A provocative chauvinist and a small collective of leading feminists go toe-to-toe in a heated live debate on women's liberation as the public scrambles to spectate. It's a scenario that could very well take place today. But the events presented in The Wooster Group's The Town Hall Affair took place over 45 years ago.
Making its exclusive Australian premiere at the Sydney Festival, the play reimagines the events depicted in Town Bloody Hall, a documentary about the combative 1971 debate between author Norman Mailer (whose essay, then book, The Prisoner of Sex ruffled feathers in the women's liberation movement) and some of the foremost feminist voices of the time, including "our" Germaine Greer, played by ER actor Maura Tierney.

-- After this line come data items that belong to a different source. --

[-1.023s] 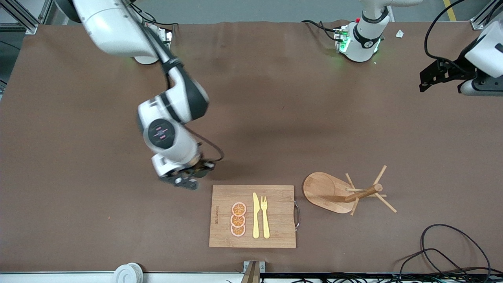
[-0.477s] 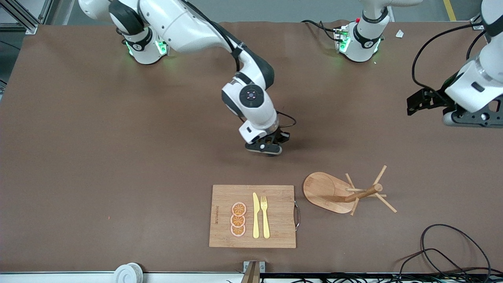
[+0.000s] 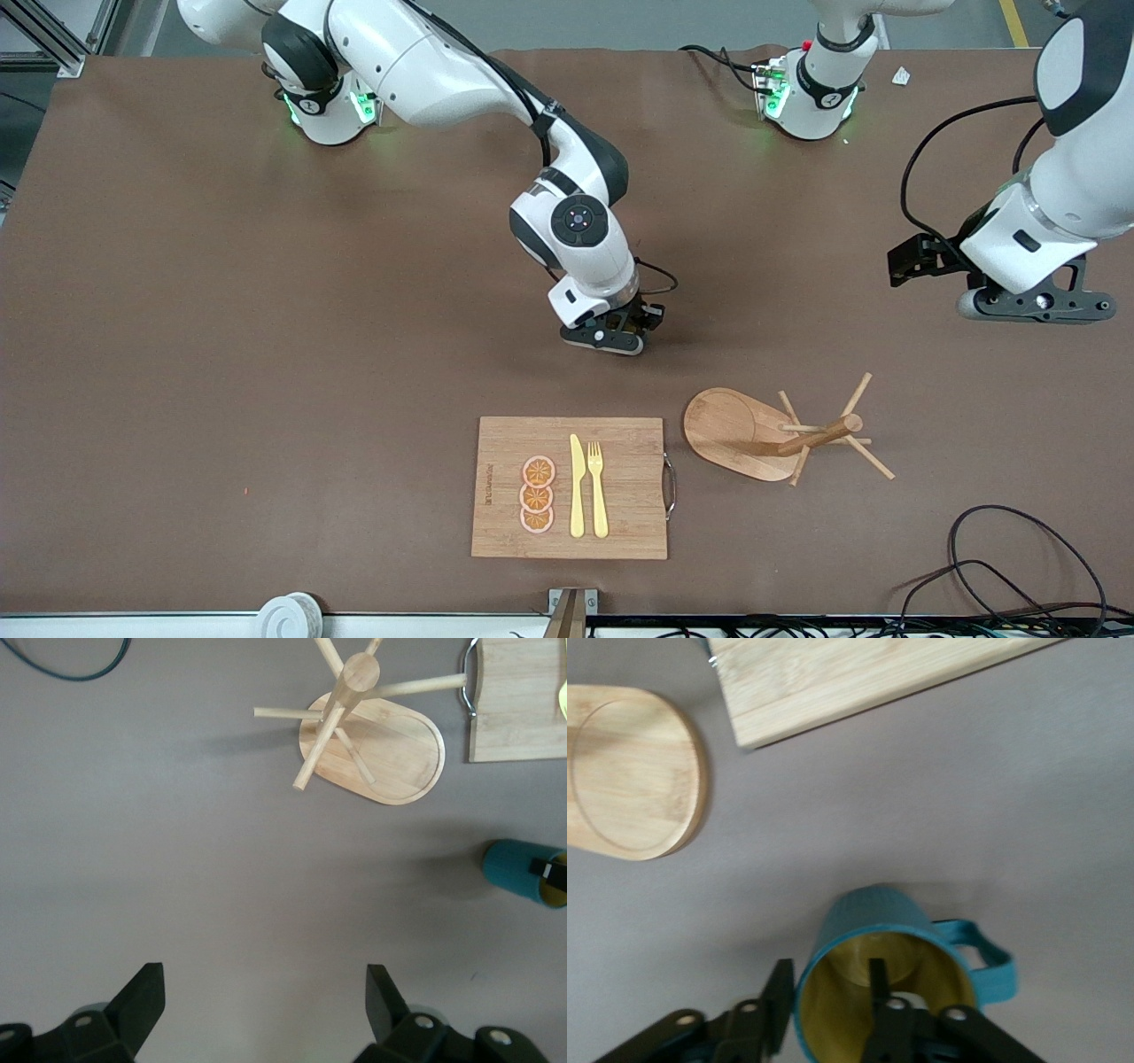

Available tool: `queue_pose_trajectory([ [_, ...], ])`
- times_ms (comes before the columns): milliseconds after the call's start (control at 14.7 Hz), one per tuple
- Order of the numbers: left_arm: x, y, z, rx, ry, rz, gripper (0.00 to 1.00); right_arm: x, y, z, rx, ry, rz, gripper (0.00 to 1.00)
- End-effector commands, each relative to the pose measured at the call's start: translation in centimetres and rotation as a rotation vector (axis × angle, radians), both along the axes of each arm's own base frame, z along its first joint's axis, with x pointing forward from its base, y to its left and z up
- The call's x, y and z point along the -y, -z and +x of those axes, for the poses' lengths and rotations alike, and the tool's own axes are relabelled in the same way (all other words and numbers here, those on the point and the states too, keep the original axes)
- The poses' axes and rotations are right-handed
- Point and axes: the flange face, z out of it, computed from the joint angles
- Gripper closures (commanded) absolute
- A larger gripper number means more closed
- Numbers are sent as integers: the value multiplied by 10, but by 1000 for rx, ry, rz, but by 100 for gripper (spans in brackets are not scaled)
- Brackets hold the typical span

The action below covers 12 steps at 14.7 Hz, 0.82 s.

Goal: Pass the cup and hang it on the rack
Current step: 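Carry the mug toward the table middle while the left gripper approaches, then set the mug down and open the right gripper, withdrawing it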

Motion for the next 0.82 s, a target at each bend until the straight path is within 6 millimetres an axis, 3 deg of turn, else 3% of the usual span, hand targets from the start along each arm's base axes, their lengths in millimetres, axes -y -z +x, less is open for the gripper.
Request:
queue_pose_trajectory([
  [0, 30, -2, -2, 6, -102, 2, 0, 24, -30, 17, -18, 34, -44, 0],
  [136, 46, 5, -3, -3, -153, 10, 0, 49, -68, 40, 15, 73, -18, 0],
  [273, 64, 16, -3, -16, -206, 23, 0, 112, -119, 78, -5, 133, -18, 0],
  [341, 73, 17, -4, -5, -239, 26, 0, 133, -129, 85, -16, 87, -46, 0],
  [477, 99, 29, -2, 10, -329, 26, 0, 204, -185, 113, 34, 23, -49, 0],
  [614, 140, 54, -6, 4, -399, 62, 0, 269, -197, 126, -5, -21, -88, 0],
  [682, 154, 60, -7, 35, -426, 82, 0, 313, -211, 137, 2, -35, -93, 0],
  [750, 170, 71, -7, 55, -469, 104, 0, 343, -222, 138, -7, -56, -104, 0],
])
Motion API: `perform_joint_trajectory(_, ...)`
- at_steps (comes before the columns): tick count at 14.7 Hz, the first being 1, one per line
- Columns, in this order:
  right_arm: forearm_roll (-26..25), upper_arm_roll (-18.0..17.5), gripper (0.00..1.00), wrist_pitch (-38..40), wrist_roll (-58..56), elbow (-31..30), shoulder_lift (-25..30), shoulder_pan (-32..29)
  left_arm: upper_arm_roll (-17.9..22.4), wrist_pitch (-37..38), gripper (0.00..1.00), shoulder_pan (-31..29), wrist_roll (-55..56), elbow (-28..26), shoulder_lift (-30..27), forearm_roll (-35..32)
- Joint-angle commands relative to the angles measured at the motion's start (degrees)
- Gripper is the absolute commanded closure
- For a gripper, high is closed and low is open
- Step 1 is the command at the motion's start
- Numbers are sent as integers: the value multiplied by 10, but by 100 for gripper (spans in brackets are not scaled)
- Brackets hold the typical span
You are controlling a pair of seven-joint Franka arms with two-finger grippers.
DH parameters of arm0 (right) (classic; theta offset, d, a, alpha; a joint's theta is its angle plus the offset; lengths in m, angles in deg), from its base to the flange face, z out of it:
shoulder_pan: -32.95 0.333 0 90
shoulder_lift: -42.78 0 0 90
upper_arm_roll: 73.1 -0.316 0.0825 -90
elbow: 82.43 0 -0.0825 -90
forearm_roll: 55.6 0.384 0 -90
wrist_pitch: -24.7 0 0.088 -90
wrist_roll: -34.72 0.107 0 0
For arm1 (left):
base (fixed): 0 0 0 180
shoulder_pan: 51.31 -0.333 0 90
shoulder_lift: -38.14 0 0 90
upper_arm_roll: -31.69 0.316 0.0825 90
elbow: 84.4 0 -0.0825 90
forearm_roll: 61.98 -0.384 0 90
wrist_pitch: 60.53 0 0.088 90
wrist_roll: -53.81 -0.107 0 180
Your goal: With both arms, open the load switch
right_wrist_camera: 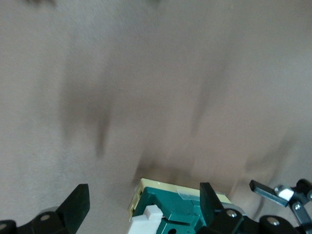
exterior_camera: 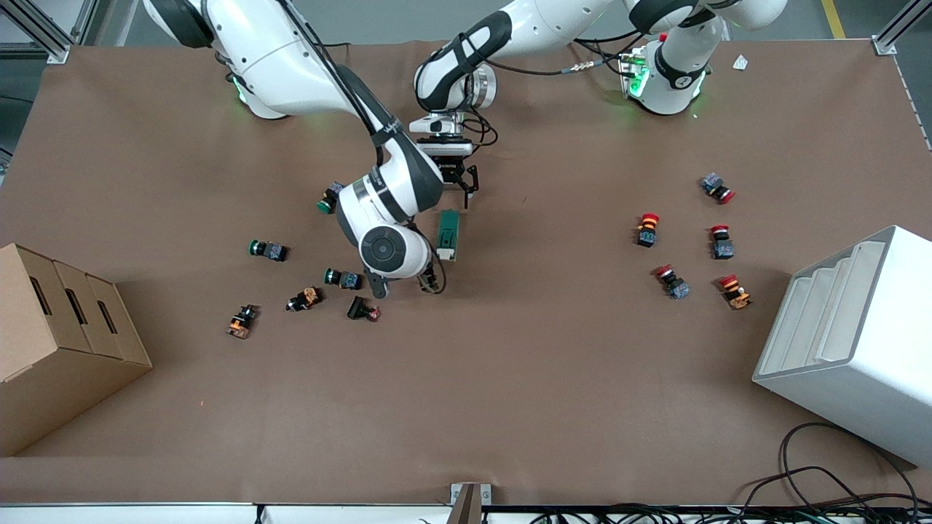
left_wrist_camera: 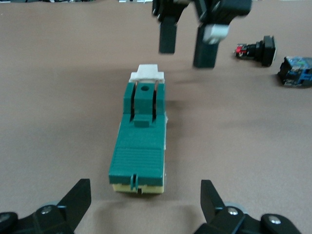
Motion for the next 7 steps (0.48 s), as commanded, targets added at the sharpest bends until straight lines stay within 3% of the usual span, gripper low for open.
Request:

In the era of #metoo and in the lead up to the first anniversary of the 2017 Women's March, it's interesting to look back to a time when Greer was at the top of her game. Hot off the success of The Female Eunuch and making her first public appearance in the US in her face-off against Mailer, alongside the likes of Jill Johnston, an outspoken lesbian separatist, and Diana Trilling, a New York intellectual and apparent keeper of the elder stateswomen of feminism.
It is not through the perspective of Greer, however, that we are invited into this landmark event, but rather through the gaze of Johnston, who seems more set on causing chaos than engaging with Mailer's sexism.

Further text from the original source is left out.